GOAL OF THE EXERCISE:
Return a copy of every line in the records that includes the word "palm".

*** SUPPLIED DATA ***

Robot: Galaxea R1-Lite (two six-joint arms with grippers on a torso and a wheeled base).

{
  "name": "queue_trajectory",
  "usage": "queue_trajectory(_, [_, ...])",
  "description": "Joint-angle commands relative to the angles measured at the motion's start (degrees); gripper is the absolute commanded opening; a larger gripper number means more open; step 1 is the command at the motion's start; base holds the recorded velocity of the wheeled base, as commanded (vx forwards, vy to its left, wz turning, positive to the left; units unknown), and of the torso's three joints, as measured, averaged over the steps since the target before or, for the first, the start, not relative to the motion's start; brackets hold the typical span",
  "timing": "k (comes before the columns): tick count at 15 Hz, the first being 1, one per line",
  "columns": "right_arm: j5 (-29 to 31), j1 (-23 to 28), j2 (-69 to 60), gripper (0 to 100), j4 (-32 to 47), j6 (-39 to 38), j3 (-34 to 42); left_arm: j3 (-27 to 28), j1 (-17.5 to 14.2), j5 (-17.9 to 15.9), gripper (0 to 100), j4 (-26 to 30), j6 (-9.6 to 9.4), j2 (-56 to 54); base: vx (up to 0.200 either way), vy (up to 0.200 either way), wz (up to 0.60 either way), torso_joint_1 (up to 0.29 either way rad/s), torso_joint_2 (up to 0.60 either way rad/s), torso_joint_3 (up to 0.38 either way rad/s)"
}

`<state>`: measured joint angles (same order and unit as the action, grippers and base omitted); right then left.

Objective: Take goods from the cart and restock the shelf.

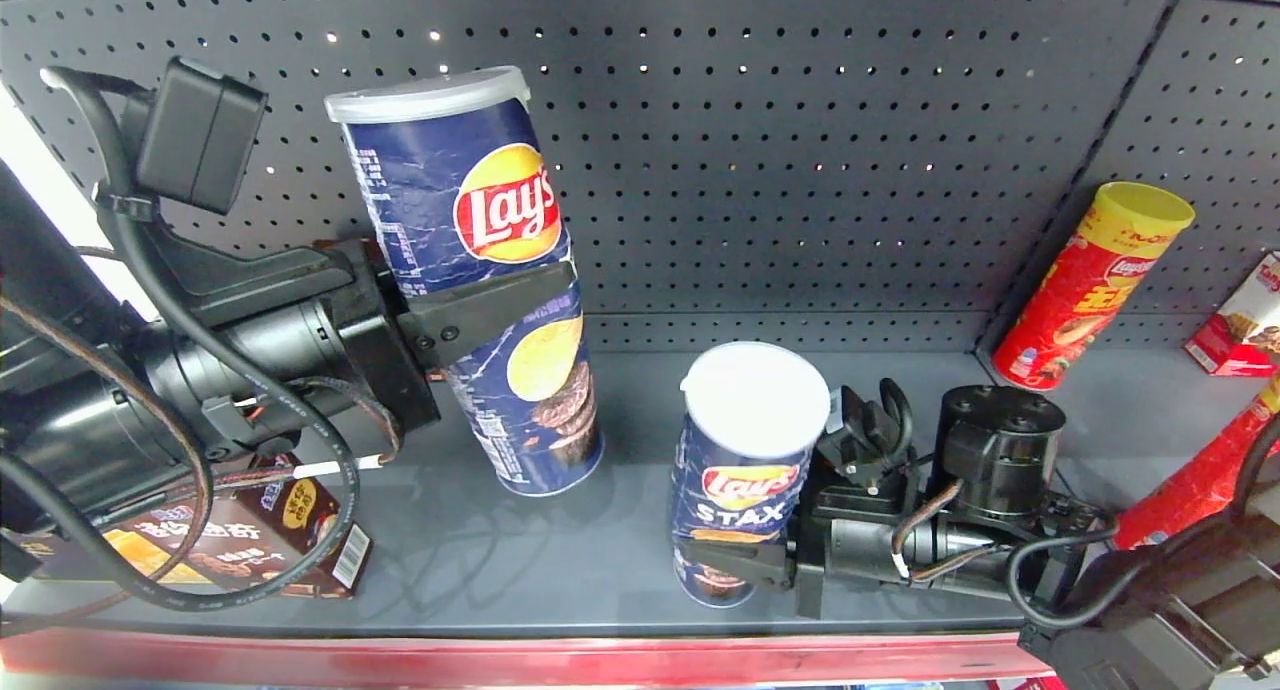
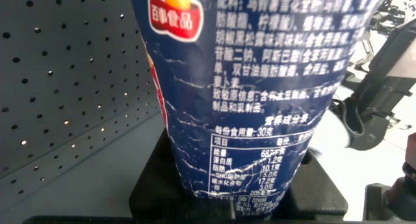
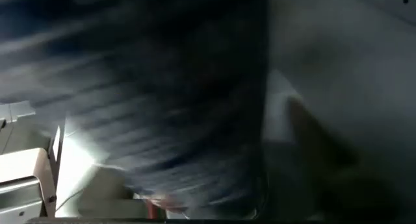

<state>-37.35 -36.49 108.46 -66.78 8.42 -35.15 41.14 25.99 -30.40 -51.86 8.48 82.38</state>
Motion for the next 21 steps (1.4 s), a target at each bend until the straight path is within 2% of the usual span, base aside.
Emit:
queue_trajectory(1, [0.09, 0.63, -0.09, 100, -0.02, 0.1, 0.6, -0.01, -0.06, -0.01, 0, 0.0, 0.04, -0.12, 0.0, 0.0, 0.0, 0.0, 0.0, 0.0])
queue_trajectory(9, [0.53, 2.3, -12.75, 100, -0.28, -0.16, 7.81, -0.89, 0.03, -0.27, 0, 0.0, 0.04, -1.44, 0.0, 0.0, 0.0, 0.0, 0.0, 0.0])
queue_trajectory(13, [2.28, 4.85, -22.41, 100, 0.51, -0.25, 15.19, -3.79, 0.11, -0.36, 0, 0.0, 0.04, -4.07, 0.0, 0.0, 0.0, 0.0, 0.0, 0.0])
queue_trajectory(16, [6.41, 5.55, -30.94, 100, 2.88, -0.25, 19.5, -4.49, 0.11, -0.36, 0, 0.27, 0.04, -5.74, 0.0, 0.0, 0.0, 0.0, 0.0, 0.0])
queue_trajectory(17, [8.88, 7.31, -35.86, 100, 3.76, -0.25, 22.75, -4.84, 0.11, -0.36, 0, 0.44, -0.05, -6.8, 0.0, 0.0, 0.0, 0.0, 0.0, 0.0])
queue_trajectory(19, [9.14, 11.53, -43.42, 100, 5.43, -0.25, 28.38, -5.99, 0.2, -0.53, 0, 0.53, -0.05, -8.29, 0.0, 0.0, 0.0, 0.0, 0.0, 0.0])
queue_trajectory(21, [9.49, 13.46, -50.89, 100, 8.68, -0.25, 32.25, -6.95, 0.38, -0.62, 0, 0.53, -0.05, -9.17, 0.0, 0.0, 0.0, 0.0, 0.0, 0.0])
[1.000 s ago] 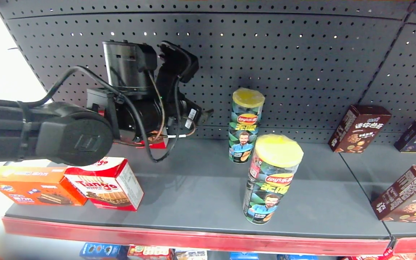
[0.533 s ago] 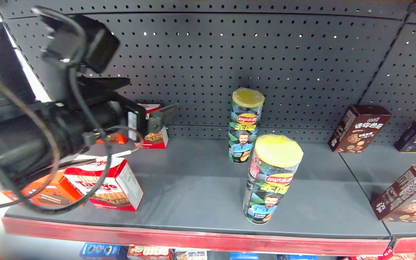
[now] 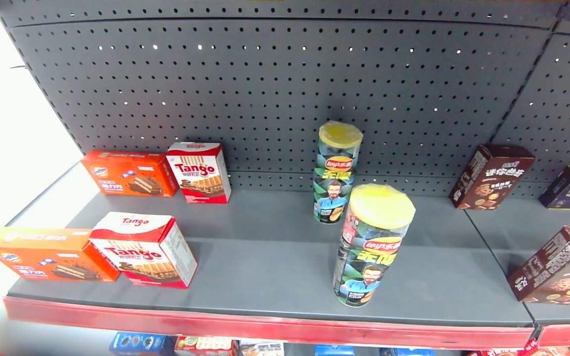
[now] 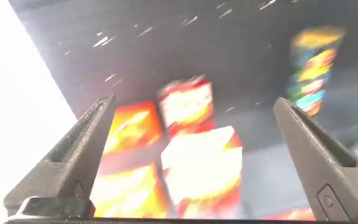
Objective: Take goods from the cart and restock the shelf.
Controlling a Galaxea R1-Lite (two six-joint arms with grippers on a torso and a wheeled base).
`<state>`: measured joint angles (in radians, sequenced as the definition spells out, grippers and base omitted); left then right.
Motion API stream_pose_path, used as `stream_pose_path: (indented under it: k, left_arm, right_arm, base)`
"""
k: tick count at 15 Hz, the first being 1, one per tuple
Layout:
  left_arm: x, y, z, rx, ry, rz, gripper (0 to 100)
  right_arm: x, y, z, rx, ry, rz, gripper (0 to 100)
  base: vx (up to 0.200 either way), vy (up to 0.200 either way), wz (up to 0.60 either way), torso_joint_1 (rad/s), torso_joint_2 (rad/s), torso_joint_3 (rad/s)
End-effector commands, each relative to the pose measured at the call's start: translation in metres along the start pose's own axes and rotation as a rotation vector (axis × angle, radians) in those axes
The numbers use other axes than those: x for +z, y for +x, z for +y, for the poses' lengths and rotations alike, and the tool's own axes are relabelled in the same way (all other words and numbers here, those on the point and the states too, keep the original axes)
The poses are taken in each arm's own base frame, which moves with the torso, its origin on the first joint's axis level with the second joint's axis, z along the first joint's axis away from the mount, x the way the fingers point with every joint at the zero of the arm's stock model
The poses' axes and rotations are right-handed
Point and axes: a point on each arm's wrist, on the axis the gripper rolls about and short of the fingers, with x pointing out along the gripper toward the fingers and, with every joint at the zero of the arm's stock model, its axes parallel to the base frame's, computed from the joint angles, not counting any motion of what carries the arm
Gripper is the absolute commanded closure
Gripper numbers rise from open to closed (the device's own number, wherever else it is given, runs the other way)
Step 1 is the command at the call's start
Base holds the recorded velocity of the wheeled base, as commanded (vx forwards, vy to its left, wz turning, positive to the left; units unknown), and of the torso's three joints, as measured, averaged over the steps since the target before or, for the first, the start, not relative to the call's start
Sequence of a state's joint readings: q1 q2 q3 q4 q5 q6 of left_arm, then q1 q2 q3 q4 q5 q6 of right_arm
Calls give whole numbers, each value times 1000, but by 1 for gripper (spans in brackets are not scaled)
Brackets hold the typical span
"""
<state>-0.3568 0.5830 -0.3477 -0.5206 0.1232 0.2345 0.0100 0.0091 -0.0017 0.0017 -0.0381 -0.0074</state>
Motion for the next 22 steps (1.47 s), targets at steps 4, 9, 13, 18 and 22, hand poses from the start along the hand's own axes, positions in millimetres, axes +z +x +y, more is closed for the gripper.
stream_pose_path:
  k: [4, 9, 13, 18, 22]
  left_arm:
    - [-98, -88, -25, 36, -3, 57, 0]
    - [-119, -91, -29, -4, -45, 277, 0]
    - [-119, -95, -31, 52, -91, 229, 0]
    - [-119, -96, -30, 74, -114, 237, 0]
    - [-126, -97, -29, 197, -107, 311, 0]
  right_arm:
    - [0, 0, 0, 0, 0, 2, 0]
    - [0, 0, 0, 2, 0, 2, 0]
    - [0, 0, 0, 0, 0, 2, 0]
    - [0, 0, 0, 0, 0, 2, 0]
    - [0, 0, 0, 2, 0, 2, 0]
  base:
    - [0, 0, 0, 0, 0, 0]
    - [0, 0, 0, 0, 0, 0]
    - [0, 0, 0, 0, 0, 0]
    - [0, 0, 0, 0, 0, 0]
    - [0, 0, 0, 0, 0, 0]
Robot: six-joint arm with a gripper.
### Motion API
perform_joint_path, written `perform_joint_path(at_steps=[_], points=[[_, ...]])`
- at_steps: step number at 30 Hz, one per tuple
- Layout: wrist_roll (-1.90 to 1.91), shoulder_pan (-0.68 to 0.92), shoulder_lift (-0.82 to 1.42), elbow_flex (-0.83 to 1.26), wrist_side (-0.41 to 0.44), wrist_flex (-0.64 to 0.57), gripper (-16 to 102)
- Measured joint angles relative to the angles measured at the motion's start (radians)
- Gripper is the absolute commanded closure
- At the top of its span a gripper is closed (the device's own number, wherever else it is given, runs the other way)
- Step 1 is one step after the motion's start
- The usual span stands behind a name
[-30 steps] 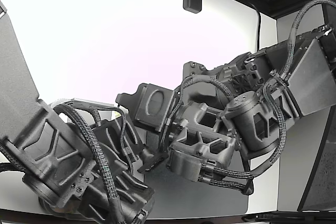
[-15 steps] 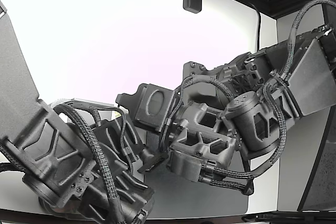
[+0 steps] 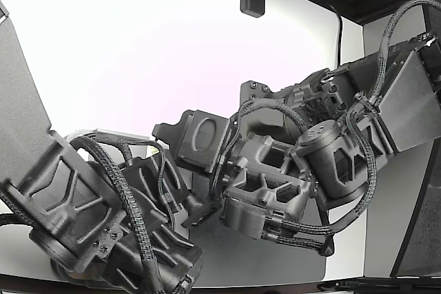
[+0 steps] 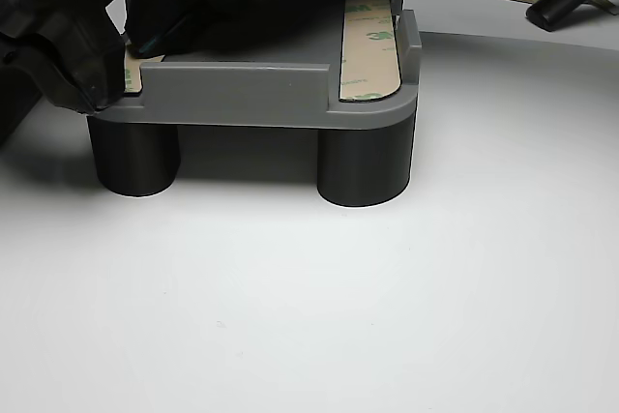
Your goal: Peel off protective film from adhesive tape.
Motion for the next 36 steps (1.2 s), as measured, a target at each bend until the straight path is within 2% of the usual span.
perform_joint_path(at_steps=[36], points=[[0.008, 0.008, 0.008, 0.018, 0.011, -0.037, 97]])
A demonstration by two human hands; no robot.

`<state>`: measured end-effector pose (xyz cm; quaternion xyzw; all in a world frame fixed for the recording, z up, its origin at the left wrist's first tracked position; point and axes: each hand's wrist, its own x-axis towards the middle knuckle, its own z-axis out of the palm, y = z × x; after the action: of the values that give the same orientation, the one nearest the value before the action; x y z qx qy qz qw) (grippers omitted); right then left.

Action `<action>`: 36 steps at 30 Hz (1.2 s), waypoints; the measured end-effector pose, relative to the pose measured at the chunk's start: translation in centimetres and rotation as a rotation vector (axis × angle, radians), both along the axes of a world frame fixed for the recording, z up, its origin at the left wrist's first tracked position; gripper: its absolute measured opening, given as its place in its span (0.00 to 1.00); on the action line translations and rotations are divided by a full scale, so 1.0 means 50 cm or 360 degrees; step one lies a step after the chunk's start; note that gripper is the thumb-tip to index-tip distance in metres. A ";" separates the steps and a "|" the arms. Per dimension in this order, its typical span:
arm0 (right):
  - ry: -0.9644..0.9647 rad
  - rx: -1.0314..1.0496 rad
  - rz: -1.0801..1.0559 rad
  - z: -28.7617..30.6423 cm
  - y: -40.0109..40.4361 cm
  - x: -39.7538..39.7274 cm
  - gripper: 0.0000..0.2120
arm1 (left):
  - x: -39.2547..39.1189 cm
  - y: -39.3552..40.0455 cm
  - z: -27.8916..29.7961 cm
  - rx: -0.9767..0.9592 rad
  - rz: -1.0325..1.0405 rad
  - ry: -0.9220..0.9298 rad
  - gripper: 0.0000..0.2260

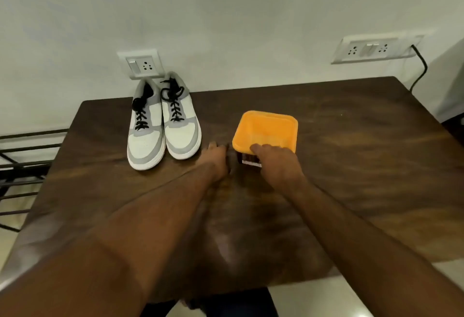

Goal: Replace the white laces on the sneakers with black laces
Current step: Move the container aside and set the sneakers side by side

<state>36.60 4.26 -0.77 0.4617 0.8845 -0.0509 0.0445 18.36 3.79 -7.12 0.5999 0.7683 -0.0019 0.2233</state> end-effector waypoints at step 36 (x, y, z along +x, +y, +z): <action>0.0907 -0.0770 0.0067 -0.154 0.081 -0.376 0.41 | -0.339 -0.076 -0.017 0.0497 0.0739 0.0055 0.28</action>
<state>17.79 8.33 -8.47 0.3868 0.8331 -0.3838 -0.0946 1.40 -0.03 -7.98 0.4347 0.8799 0.1576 0.1095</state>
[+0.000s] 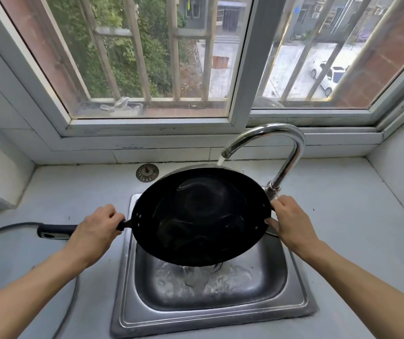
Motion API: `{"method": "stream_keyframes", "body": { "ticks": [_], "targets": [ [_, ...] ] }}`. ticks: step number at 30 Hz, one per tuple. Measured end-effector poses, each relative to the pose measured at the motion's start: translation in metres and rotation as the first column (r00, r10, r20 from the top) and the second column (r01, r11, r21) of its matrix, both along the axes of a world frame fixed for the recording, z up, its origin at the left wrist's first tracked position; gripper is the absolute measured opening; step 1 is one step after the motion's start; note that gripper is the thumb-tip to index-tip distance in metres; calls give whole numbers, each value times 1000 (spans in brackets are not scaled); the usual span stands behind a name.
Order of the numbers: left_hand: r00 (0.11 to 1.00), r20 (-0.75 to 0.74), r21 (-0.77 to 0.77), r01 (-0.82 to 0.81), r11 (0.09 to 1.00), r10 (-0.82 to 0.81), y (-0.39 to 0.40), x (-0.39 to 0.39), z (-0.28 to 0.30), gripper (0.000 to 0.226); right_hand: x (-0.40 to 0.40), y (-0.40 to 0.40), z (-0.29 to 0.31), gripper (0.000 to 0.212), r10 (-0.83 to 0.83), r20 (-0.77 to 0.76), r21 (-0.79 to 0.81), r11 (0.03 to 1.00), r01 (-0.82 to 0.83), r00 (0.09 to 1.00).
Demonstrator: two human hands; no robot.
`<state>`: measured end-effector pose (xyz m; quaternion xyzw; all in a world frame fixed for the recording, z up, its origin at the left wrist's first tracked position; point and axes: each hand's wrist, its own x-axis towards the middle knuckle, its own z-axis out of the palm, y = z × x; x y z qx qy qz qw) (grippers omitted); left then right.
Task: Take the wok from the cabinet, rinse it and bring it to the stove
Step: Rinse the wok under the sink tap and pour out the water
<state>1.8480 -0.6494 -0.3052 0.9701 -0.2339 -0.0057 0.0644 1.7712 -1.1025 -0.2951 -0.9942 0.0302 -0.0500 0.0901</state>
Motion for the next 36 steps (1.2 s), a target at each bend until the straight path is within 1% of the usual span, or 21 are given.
{"method": "stream_keyframes", "body": {
  "ticks": [5,10,15,20,23,32,36],
  "targets": [
    [997,82,8,9,1000,-10,-5,-7,-1,32,-3,-1,-1,33,-15,91,53,999,10,996],
    [991,136,-15,-2,1000,4,-13,-1,7,32,2,-5,-1,29,-56,109,66,997,49,993],
    [991,133,-5,-1,1000,2,-22,4,13,36,3,-7,-9,32,-87,96,97,992,77,992],
    [989,150,-6,-7,1000,7,-33,16,16,34,-5,-13,-16,35,-112,90,86,991,104,990],
    [987,158,5,26,1000,-26,-38,27,17,35,-11,-19,-18,35,-133,87,104,987,123,987],
    [985,146,-36,93,995,-87,-63,53,24,37,-35,-35,-22,30,-224,65,146,966,212,973],
    [982,151,-35,118,992,-111,-74,63,26,35,-48,-40,-27,29,-284,55,204,942,268,957]
  ]
}}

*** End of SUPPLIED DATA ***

RESULT OF THE TASK:
`<state>`: measured end-effector pose (xyz cm; quaternion xyzw; all in a world frame fixed for the recording, z up, its origin at the left wrist's first tracked position; point and axes: each hand's wrist, its own x-axis towards the middle knuckle, its own z-axis out of the palm, y = z × x; after the action: of the values that give the same orientation, the one nearest the value before the action; x y z qx qy qz qw) (grippers omitted); right then left.
`<state>`: measured end-effector pose (xyz m; quaternion xyzw; all in a world frame fixed for the recording, z up, its origin at the left wrist's first tracked position; point and axes: each hand's wrist, its own x-axis towards the middle knuckle, its own z-axis out of the palm, y = z × x; x y z qx qy qz qw) (grippers omitted); left then right.

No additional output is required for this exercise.